All local governments must have policies and procedures in place to deal with cybersecurity incidents. As this is a constantly evolving field, these policies and procedures should be regularly reviewed and tested to ensure they remain effective and comply with legal obligations. If your city doesn't have these policies and procedures, or they haven't been recently reviewed, the questions below will give you some important considerations to help ensure your city meets its legal obligations. It becomes clear.

• Has your city identified its data protection and cybersecurity compliance obligations?




• Is your city aware of the relevant privacy laws governing it (such as FIPPA)?




• Depending on the sensitivity of the data you hold, your municipality may require both technical (firewalls, anti-malware, intrusion detection systems, etc.) and physical (locked doors, access cards, security cameras, etc.) security safeguards. Are you applying it?




• Does your city know what data it has, where it is stored, how it is protected, and who has access to it?




• Does your city have appropriate policies, procedures and processes in place to address privacy, data protection and cybersecurity risks and compliance obligations?

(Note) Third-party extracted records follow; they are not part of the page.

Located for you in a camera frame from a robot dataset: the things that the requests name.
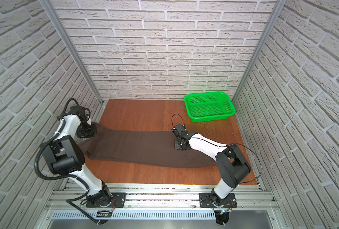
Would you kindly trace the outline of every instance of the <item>folded brown fabric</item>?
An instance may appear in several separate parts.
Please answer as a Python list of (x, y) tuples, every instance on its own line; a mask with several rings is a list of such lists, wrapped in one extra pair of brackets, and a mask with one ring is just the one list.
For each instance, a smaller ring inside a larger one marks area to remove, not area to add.
[(198, 150), (177, 150), (172, 131), (117, 131), (99, 123), (95, 137), (79, 147), (92, 160), (112, 160), (174, 168), (216, 166), (216, 162)]

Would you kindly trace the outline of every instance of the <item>wooden board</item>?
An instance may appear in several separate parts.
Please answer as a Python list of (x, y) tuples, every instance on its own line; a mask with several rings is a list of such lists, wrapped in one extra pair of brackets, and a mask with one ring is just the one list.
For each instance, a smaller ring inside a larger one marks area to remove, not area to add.
[[(110, 99), (103, 112), (100, 123), (110, 129), (127, 131), (170, 131), (171, 117), (182, 116), (188, 131), (197, 131), (204, 137), (220, 143), (243, 144), (235, 116), (224, 120), (191, 122), (183, 101), (163, 100), (114, 100)], [(182, 120), (173, 117), (173, 124)], [(249, 161), (245, 148), (240, 146)], [(220, 180), (218, 167), (179, 169), (126, 162), (90, 160), (86, 165), (92, 173), (105, 183), (143, 183), (143, 184), (205, 184), (216, 185)], [(253, 171), (244, 179), (255, 178)], [(257, 185), (256, 181), (245, 185)]]

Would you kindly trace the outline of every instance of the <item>brown wooden surface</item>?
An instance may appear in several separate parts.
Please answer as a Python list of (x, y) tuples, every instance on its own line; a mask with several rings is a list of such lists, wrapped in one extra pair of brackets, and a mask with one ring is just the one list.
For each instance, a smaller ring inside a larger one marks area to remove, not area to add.
[[(197, 131), (204, 137), (220, 143), (243, 144), (235, 116), (224, 120), (191, 122), (183, 101), (160, 100), (114, 100), (110, 99), (100, 123), (110, 129), (126, 131), (170, 131), (171, 117), (182, 116), (188, 131)], [(181, 118), (173, 117), (173, 124), (181, 123)], [(244, 147), (240, 146), (249, 161)], [(179, 169), (126, 162), (90, 160), (86, 165), (92, 173), (105, 183), (143, 184), (206, 184), (216, 185), (220, 180), (216, 166), (196, 169)], [(244, 181), (253, 180), (253, 171)], [(257, 185), (256, 181), (245, 185)]]

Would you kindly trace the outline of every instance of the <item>brown towel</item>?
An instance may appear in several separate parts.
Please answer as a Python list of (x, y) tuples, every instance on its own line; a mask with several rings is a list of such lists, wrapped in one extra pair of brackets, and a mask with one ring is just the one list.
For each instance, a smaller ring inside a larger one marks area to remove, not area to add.
[(216, 166), (198, 150), (177, 150), (172, 131), (117, 131), (99, 123), (95, 137), (81, 142), (83, 153), (93, 160), (113, 160), (174, 168)]

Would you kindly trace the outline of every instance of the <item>black mounting plate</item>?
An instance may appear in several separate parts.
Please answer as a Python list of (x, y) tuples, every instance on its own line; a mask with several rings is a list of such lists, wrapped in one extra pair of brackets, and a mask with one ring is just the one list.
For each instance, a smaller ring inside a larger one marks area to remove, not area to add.
[[(125, 204), (125, 198), (126, 198), (126, 193), (124, 192), (111, 192), (113, 199), (116, 201), (116, 208), (118, 207), (124, 207)], [(99, 205), (93, 205), (87, 202), (86, 207), (101, 207)], [(113, 202), (111, 202), (108, 206), (106, 207), (113, 207)]]
[[(216, 205), (213, 204), (213, 200), (210, 198), (210, 196), (211, 196), (211, 193), (209, 192), (199, 193), (200, 207), (202, 208), (210, 208), (210, 207), (216, 208), (217, 207)], [(224, 206), (225, 208), (228, 207), (227, 200), (229, 204), (232, 204), (233, 202), (233, 206), (231, 206), (232, 208), (236, 208), (238, 206), (236, 196), (234, 195), (234, 193), (229, 193), (227, 197), (224, 198), (224, 204), (226, 205)]]

• Ensure that your employees have the appropriate degree of awareness, knowledge, skills and training to effectively address the sensitivity of data held and address applicable privacy, data protection and cybersecurity risks. Have you received it?




• Does your city assess and manage the privacy, data protection, and cybersecurity risks arising from the use of third-party contractors and service providers?




• Does your contract require the service provider to help you comply with your regulatory obligations if the service provider experiences a security breach that affects personal information for which the municipality is responsible?




• Does your city have a formal incident response plan for dealing with breaches of security protections that is regularly tested and updated?

The content of this article is intended to provide a general guide on the subject. You should seek professional advice regarding your particular situation.